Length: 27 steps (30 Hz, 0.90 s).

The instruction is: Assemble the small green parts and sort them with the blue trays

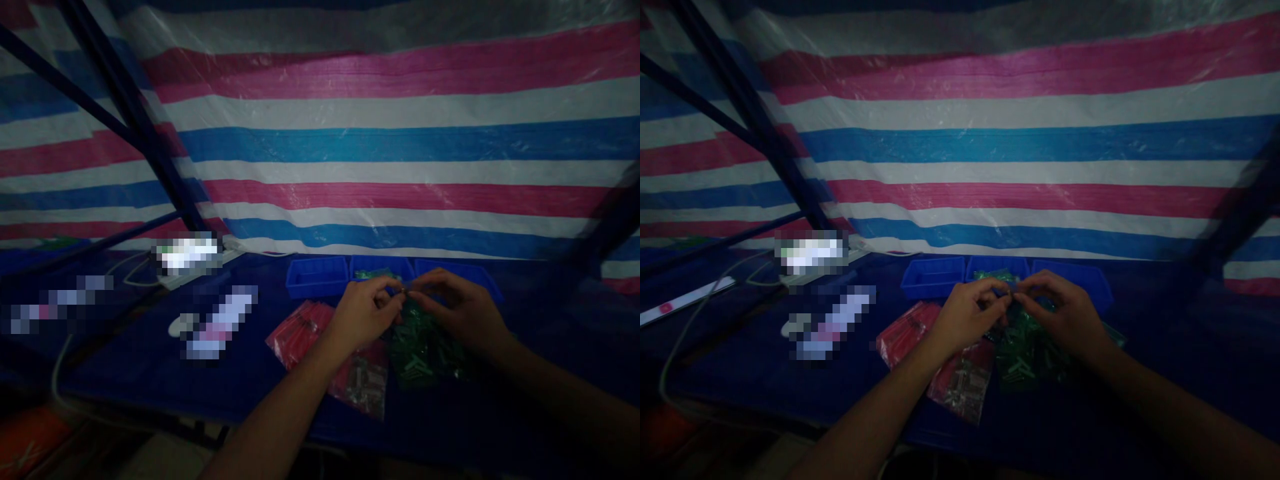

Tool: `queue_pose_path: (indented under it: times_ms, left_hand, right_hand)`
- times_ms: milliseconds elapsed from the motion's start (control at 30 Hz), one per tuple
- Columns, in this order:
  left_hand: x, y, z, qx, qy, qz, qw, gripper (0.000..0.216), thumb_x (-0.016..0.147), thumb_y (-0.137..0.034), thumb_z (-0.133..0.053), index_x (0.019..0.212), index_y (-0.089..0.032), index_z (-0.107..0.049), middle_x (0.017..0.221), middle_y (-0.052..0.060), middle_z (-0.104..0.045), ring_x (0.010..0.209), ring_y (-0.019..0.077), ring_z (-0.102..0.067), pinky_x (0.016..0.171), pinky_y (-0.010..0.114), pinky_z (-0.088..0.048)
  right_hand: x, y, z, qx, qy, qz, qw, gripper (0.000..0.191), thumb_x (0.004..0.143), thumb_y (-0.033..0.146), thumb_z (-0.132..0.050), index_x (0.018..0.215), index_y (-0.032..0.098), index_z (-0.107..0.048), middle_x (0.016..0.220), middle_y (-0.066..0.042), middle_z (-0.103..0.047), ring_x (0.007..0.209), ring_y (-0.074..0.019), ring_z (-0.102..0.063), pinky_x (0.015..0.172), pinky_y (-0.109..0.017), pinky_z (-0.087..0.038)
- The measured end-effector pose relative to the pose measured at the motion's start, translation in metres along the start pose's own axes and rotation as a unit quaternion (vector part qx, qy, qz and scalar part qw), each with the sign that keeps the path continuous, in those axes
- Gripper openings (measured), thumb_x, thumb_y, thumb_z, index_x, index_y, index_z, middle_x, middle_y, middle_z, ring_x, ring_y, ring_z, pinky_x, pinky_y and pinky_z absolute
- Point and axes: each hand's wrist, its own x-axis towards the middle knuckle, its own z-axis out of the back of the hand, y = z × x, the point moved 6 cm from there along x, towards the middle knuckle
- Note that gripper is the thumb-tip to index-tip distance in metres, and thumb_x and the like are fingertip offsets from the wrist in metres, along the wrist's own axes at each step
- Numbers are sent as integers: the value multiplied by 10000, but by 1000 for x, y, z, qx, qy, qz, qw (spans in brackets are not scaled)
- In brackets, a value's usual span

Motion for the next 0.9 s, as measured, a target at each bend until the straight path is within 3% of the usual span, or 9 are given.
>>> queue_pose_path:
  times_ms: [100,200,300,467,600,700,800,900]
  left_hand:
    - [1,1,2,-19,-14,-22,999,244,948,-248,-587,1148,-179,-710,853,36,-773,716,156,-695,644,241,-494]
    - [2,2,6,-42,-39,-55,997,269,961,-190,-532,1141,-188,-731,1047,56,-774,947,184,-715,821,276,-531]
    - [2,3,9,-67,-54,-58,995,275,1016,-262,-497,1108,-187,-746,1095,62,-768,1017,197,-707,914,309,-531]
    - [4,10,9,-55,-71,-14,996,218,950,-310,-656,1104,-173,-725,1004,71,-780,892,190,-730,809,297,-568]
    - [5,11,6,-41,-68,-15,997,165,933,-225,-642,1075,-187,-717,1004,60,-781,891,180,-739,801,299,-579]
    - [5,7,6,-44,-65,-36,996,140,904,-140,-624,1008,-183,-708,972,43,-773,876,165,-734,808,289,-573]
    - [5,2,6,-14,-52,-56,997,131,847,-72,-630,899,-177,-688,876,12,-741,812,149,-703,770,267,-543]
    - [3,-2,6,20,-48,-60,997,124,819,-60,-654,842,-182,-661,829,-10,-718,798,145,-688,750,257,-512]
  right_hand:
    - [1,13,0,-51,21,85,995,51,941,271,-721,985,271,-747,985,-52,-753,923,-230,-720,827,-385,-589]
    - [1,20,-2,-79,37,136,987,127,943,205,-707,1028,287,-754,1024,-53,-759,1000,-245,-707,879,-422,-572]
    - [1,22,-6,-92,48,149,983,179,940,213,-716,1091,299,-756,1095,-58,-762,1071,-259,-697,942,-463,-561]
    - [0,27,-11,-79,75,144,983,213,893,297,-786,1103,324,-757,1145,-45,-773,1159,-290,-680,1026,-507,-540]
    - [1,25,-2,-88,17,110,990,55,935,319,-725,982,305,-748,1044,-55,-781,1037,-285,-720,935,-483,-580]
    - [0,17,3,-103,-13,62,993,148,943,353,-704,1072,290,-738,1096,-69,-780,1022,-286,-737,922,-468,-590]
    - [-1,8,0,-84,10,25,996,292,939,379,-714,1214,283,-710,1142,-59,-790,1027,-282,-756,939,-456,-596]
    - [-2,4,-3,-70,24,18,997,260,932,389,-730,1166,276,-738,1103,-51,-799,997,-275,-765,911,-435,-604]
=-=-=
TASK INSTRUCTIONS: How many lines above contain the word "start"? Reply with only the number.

RESPONSE TO THE EXERCISE: 2